Broadcom has launched its first Fibre Channel Gen7 storage switches, which allow array-server connectivity at 64Gbps, which is double the performance of Gen6.

The new switches – the Brocade G720 and X7 – complement the Emulex LPe35000 host bus adapters (HBAs) that Broadcom launched in 2018, which was aimed at Gen7 Fibre Channel and mission-critical flash storage-based use cases.

Without the switches, the HBAs only allowed for a direct connection between server and SAN array, which could be a costly way of doing things as the number of HBAs and cabling built up. Lacking a switch also means a lack of traffic optimisation between servers and SAN.

Cisco has also announced it will launch Gen7 Fibre Channel switches in blade format for its MD9700 chassis, but has not given a release date.

Industry watchers believe Fibre Channel Gen7 is a long way from gaining a firm foothold in the datacentre, however. And while Fibre Channel is based on the use of SCSI and flash arrays will benefit from 64Gbps connectivity, there is the added complication that the most efficient SSD connection is via NVMe.

Certainly, Brocade emphasises support for NVMe via Fibre Channel in its use of NVMe-over-Fibre-Channel. But it’s also true that using ROCE-based NVMe-over-Fabrics connectivity method on 100Gbps Ethernet is less costly. 

Having said that, Fibre Channel networks suffer from less latency than Ethernet. And, on paper, an FC-NVMe infrastructure at 64Gbps is better-performing and more stable than NVMe/ROCE at 100Gbps.

The difference in performance between Fibre Channel and Ethernet is further amplified with the market moving towards NVMe-over-TCP to the detriment of the ROCE implementation. NVMe-over-TCP costs even less because it makes use of TCP/IP switches and controller cards.

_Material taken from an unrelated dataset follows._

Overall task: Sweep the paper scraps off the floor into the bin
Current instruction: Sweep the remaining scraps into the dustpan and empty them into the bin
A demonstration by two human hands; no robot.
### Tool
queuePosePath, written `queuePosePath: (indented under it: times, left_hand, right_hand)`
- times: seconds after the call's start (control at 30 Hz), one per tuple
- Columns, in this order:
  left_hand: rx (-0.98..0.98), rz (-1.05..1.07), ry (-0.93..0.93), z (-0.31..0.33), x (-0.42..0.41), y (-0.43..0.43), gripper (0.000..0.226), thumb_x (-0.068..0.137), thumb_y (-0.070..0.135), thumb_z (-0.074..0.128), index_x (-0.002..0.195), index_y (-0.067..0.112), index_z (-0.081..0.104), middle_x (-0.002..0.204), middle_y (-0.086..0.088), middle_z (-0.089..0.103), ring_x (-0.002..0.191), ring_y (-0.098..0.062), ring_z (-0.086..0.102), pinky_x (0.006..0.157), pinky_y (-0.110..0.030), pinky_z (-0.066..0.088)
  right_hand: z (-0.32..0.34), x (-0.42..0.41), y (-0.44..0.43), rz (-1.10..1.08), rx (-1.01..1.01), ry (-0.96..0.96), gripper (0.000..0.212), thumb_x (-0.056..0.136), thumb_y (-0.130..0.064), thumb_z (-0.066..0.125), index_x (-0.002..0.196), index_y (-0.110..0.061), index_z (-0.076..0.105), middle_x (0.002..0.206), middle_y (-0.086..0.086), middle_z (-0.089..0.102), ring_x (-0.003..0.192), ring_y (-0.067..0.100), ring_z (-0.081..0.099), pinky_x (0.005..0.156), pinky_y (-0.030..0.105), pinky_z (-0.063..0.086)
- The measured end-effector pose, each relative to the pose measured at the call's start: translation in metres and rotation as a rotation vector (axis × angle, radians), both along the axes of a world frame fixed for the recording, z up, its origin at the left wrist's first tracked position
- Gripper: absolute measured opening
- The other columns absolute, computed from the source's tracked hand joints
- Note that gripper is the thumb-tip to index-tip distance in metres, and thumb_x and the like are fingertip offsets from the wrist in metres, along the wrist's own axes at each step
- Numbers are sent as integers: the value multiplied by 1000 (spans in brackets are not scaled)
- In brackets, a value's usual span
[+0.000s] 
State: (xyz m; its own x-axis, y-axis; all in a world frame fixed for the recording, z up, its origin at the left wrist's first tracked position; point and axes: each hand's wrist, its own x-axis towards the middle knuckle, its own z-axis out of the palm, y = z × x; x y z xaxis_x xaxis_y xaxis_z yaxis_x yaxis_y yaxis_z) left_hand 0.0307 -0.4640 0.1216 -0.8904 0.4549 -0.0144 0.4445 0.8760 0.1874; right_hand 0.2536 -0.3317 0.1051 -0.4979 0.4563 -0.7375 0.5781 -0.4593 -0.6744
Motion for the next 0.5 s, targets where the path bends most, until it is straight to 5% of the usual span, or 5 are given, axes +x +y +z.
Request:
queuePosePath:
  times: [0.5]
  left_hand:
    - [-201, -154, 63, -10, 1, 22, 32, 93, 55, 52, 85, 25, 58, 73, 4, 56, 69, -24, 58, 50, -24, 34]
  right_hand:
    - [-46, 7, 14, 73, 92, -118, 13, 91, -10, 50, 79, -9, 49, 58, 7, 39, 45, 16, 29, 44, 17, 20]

One possible scenario is that, over time, SAN array products will be divided between NMVe-over-Fibre Channel solutions for higher performance and those based on NVMe-over-TCP for lower cost. The intermediate NVMe-over-ROCE will then occupy a niche for use in internal NVMe SAN connections to extension shelves.

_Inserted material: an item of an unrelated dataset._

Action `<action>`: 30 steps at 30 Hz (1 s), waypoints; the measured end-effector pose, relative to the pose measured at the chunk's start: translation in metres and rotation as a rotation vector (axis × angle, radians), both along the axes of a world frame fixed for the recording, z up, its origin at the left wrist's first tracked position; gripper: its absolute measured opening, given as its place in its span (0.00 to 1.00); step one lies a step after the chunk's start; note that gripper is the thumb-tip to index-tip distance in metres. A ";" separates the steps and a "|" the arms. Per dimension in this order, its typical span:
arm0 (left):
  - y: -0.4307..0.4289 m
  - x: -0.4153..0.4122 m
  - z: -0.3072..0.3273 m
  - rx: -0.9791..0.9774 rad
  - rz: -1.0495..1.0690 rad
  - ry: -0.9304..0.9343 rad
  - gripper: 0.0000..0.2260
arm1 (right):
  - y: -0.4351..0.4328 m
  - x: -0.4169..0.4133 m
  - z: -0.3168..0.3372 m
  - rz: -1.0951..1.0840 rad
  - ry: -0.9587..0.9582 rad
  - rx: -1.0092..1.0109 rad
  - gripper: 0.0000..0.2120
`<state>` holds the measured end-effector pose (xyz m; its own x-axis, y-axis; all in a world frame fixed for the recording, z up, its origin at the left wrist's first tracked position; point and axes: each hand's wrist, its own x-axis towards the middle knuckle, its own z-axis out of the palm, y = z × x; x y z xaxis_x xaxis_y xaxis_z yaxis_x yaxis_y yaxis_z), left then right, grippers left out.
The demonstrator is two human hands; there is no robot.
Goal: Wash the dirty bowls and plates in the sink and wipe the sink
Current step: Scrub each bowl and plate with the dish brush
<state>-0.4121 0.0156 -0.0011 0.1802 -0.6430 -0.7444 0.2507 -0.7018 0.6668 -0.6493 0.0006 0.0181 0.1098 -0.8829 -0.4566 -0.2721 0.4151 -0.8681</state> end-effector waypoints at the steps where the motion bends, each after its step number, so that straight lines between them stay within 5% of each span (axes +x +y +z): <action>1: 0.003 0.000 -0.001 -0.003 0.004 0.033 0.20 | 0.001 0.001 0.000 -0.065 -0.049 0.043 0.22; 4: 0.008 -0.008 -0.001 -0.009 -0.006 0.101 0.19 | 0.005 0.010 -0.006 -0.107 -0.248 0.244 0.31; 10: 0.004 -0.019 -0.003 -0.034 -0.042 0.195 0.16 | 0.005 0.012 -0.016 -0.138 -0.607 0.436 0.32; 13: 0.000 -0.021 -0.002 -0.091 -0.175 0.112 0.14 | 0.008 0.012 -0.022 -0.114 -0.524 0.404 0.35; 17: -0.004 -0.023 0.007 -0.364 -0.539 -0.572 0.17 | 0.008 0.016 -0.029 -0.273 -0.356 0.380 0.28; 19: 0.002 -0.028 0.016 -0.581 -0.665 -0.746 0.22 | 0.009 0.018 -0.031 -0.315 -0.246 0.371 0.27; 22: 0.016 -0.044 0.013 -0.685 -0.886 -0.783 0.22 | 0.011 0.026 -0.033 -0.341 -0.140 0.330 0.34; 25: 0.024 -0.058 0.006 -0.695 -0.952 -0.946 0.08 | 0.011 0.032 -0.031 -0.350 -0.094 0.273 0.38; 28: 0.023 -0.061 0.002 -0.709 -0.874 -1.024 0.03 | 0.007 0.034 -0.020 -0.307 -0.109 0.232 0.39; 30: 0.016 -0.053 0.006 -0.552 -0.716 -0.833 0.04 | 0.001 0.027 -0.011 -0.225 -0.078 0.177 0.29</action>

When it comes to specifications, the G720 occupies 1U of rack space, so can be installed nearer servers, while the X7 is 8U or 14U and is intended for the core of the network to connect the G720s, which have between 24 and 56 optical SFP+ ports.

The 14U version of the X7 can take up to eight vertically aligned blades with 48 SFP+ ports, to make for 384 64Gbps ports out to G720s. The X7 can also take two supplementary blades with 16 ICL ports (32 in total) to interconnect with another X7 chassis. Each ICL port corresponds to four 64Gbps ports.

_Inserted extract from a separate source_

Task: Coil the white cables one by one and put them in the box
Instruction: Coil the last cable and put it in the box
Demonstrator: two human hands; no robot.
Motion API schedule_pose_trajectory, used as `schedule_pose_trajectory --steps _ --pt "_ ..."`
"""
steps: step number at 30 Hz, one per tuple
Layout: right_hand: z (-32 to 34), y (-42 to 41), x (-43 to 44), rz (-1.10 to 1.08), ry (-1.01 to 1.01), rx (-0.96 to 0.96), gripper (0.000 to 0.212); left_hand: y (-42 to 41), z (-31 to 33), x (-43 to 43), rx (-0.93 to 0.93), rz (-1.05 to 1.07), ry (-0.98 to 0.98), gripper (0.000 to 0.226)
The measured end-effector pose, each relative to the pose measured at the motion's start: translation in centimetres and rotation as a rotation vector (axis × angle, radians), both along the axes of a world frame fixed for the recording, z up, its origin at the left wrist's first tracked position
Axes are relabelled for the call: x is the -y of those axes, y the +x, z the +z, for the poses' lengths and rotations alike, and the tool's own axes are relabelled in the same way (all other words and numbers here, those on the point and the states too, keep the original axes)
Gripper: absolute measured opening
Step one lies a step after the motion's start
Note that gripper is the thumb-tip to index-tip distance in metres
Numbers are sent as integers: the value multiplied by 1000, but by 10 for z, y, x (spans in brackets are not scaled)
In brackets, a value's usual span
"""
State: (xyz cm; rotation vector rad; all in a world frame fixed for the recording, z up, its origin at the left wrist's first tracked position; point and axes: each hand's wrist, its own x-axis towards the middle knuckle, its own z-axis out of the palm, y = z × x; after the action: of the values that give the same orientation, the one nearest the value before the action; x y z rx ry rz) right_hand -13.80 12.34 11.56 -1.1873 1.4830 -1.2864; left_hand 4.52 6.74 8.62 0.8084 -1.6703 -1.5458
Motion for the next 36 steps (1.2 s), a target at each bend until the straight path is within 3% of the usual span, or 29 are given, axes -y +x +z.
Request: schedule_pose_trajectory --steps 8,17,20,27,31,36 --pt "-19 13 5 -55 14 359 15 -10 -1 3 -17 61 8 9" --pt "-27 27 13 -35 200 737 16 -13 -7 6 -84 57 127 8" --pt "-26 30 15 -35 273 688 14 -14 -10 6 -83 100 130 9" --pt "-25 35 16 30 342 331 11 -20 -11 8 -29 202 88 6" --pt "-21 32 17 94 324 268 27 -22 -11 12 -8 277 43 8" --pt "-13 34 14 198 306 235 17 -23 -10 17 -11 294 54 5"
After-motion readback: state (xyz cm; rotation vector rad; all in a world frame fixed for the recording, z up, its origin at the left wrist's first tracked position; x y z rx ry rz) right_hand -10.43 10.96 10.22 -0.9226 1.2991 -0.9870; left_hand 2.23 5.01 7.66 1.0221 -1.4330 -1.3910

The 8U version takes up to four horizontal blades with 48 SFP+ ports each, which can total 192 64Gbps ports. You can also add two interconnect blades with eight ICL ports each.

Three types of blade are possible. The FC64-48 has 48 ports of 64Gbps and is compatible with Fibre Channel equipment of 8, 10, 16 and 32Gbps. The FC32-X7-48 is at the more economical end of things with ports of a maximum 32Gbps supported. The FC32-64 is an intermediate version with 64 32Gbps ports.

As well as the Brocade-badged products, the switches have already been announced by Dell EMC and Hitachi Vantara, while Fujitsu, HPE, IBM, Lenovo, NetApp and Pure Storage should do the same in the coming weeks.